Trump's Debt-Limit Deal Much Ado About Nothing
The debt-limit deal struck by Donald Trump and congressional leaders Wednesday was immediately reported as a case of two things: Trump selling out Republicans and Trump negotiating badly. The deal calls for extensions from the end-of-September deadlines to Dec. 15 for funding the government and raising the debt limit, while at the same time passing initial Hurricane Harvey relief.
I'm more inclined to agree with Dave Hopkins that while Trump certainly acted as if he was undermining House and Senate Republicans, there's really not much here.
For one thing, virtually everyone should have been expecting the "continuing resolution" to keep the government running until the end of the congressional session. After all, on Sept. 6, Congress simply wasn't anywhere close to completing its work on appropriations; the Senate has barely started. Standard practice, unless someone wants a government shutdown, is to kick the can down the road a few months.
The agreement on the debt limit was harder to predict, and it was certainly plausible that the parties might have agreed to raise it enough to get them past the midterm elections, or even longer. But as Hopkins says, it's not at all clear that there's really anything lost to Republicans with a shorter three-month extension. The only faction that has threatened to hold the debt limit hostage is the House Freedom Caucus, and it has little or no leverage here. It's true that most members of Congress, especially Republicans who have demagogued on the issue most recently, don't want to vote to raise the debt limit. The blunt fact is they'll have to do it. The endgame is probably to attach the rest of the Harvey relief money and, presumably, Irma relief, and that will provide more than enough votes for the debt limit to pass.
To put it another way: House Speaker Paul Ryan, Senate Majority Leader Mitch McConnell, and House and Senate minority leaders Nancy Pelosi and Chuck Schumer did not appear to have any specific demands to put on either the debt-limit increase or the continuing resolution, so it's hard to see how any of them won or lost in this deal. The only important threat, in fact, had been Trump's bluff to shut down the government unless funding for his border wall was passed, so it's fair to think of him as the loser. Of course, he could still make the same demand in December, and no one would take his bluster seriously at that point, either.
This still leaves plenty of hard bargaining over appropriations, where Republicans have no way to get around Democratic filibusters in the Senate.

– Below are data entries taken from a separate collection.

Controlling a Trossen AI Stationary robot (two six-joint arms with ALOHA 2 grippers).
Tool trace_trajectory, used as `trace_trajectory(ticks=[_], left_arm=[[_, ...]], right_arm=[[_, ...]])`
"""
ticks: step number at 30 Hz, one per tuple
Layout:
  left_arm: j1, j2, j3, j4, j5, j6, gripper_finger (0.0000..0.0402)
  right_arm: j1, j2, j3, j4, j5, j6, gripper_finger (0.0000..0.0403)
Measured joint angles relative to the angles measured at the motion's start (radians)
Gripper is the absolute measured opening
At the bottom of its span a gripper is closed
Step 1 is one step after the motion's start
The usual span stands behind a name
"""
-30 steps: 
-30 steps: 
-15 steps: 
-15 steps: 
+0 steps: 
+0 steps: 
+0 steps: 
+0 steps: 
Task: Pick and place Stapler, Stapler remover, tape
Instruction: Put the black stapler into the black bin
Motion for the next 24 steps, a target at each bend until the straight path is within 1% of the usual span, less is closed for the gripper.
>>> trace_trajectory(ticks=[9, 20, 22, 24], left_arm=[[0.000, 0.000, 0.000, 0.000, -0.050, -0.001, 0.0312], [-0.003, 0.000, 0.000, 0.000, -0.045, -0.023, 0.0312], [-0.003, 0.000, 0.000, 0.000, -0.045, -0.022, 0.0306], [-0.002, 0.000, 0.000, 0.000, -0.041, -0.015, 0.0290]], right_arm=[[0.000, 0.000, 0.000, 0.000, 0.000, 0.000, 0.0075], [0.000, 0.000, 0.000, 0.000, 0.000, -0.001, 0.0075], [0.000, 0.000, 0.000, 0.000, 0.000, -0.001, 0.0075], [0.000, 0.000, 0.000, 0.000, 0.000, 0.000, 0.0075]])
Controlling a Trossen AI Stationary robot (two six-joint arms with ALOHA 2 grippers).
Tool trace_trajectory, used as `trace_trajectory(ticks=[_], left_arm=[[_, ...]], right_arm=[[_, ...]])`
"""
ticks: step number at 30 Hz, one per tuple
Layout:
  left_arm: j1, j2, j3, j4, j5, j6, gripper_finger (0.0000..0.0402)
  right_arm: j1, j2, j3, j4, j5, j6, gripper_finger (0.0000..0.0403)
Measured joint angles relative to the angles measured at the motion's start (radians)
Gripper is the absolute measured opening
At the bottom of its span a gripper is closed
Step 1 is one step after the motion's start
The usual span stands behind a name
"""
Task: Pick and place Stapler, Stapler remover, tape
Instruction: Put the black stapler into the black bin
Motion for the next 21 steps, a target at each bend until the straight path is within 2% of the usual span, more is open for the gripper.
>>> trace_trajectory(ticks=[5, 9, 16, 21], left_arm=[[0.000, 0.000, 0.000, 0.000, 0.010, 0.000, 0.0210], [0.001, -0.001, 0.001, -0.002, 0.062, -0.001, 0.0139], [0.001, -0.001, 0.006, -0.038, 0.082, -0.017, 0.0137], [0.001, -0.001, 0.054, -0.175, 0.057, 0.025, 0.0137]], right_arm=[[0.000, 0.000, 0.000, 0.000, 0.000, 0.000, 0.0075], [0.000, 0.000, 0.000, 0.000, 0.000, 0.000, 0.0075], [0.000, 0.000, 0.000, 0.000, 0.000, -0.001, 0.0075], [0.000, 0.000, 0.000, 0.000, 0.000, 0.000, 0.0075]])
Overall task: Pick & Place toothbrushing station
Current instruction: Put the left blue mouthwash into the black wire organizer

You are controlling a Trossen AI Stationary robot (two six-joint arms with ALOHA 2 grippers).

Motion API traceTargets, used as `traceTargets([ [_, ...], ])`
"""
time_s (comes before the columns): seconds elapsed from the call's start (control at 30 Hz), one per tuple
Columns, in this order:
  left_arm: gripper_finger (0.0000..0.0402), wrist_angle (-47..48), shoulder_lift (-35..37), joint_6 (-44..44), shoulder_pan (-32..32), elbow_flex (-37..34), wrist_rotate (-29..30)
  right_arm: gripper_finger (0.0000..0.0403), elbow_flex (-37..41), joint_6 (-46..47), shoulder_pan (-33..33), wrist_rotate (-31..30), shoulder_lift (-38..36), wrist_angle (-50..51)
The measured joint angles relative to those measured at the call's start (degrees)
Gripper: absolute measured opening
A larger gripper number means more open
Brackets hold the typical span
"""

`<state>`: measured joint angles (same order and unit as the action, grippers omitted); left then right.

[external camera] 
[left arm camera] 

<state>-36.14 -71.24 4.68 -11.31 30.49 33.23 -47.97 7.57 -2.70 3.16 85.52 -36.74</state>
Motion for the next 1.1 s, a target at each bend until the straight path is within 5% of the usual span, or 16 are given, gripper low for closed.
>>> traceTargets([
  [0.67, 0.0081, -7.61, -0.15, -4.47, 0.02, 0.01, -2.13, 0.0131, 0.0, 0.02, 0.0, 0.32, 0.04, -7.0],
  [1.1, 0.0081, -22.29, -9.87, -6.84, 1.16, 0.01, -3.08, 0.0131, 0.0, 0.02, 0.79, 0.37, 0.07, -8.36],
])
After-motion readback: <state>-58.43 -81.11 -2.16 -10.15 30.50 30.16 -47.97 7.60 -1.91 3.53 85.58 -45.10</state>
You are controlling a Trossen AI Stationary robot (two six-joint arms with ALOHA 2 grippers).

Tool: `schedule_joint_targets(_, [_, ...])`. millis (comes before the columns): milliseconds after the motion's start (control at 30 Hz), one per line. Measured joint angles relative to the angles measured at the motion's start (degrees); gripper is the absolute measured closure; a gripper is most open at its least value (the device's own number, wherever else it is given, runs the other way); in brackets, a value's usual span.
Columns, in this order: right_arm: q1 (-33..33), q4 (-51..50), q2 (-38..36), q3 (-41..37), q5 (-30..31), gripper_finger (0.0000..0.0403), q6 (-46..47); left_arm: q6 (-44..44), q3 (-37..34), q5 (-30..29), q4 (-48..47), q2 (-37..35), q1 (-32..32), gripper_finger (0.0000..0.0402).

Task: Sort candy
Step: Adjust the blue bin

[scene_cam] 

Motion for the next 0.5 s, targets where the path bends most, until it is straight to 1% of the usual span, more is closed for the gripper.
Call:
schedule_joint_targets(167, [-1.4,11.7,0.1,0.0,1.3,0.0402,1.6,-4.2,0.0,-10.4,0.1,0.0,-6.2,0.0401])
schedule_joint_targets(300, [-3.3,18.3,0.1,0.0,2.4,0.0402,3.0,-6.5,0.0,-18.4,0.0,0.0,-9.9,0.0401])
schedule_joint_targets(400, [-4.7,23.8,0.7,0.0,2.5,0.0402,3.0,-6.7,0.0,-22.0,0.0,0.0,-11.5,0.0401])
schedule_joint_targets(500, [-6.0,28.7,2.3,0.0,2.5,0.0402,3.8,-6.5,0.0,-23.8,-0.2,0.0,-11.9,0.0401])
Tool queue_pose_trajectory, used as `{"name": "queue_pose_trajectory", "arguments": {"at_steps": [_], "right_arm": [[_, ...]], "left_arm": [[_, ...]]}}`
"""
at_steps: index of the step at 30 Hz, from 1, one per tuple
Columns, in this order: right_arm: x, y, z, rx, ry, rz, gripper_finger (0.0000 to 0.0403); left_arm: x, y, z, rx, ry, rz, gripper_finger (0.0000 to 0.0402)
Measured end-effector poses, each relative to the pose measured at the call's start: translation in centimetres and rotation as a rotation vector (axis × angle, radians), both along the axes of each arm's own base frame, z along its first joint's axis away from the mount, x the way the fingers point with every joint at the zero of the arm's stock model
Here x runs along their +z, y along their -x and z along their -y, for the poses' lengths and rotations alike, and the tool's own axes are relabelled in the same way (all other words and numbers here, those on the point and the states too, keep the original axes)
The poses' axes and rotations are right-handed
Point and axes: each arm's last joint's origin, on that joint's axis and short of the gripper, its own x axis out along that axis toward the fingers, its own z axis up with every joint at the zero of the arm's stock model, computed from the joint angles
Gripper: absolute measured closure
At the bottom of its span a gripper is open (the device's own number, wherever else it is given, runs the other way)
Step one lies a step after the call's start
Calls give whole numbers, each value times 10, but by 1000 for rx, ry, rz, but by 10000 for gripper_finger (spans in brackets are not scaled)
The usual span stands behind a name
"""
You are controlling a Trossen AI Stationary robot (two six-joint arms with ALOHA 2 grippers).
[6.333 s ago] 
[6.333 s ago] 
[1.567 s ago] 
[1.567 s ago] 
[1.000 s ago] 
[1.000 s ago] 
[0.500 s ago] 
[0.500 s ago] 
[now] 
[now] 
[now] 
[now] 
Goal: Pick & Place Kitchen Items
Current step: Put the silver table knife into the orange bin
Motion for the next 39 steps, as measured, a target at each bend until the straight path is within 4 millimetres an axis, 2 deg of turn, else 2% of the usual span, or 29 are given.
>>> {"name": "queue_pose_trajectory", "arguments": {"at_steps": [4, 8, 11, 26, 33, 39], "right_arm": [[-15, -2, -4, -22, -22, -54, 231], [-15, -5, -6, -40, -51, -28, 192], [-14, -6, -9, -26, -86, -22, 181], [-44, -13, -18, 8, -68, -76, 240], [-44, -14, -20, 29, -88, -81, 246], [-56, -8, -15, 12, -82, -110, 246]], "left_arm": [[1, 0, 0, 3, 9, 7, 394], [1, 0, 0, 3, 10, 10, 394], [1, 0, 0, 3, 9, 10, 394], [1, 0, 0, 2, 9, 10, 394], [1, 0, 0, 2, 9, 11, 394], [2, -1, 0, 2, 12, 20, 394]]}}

Congress scholar Josh Huder reads the agreement as a larger defeat for Republicans: "If you're a Democrat, you just stopped the entire Republican agenda." I rarely disagree with Huder, but as I see it, most of the agenda was already mostly dead, so I'm not sure what further damage this agreement can do (see also this thread from Brian Beutler). And the one important legislative item that still might be viable, a big tax cut, remains (as I see it) more or less in the same place -- the problem with passing it isn't lack of time, but lack of agreement. Nothing Trump agreed to Wednesday helps a tax bill move forward, but I'm not convinced that it harms the prospects of a bill, either.
1. Jennifer Victor at Mischiefs of Faction on Trump's pay-to-play politics. An excellent piece, but I do have a couple of comments. I'm not as confident as Victor is that this pay-for-play pattern is necessarily legal, and I definitely believe the lawlessness Trump displays in these transactions can be a legitimate part of an article of impeachment -- that is, contempt for the norms of ethics is a form of abuse of power even if the president never crosses over the line to illegality. I'm also much less inclined to complain about the 19th-century party "corruption" than most people are. While those parties often wound up existing merely to funnel money to the bosses, they were often highly responsive to their constituents, in effect trading benefits for votes in what seems to me an acceptably democratic style. The trouble with Trump is that as a political creature without a party, and one who also has no respect for ethical constraints, there's no particular reason to believe that he's doing anything other than pocketing money in exchange for government favors.
2. John Sides at the Monkey Cage on "Obama-Trump" voters, who appear to be quicker than other Trump voters to back away from the president. Remember, unless Trump can find some new voters somewhere, he really can't afford to lose any of his 2016 supporters.
3. Mirya Holman on sheriffs.
4. Josh Putnam on the Democrats' Unity Reform Commission and what it probably won't do about presidential caucuses.
5. It's way too early to guess what will come of it, but Jonathan Cohn finds reason for optimism in a Senate committee hearing on strengthening Obamacare markets.
6. Federal Reserve Vice Chairman Stanley Fischer is leaving early. Bloomberg's Christopher Condon and Craig Torres report. This gives Trump a fourth vacancy even before Fed Chair Janet Yellen's term is up in February; he has made only one nomination so far, although names have been reported for the other two current openings. This is, of course, extremely important for the economy, which means it's also extremely important for Trump's re-election hopes. And he's probably even less predictable on these appointments than he is on most things.
7. My Bloomberg View colleague Daniel Moss, however, sees no big shakeup in the works at the Fed. Plausible!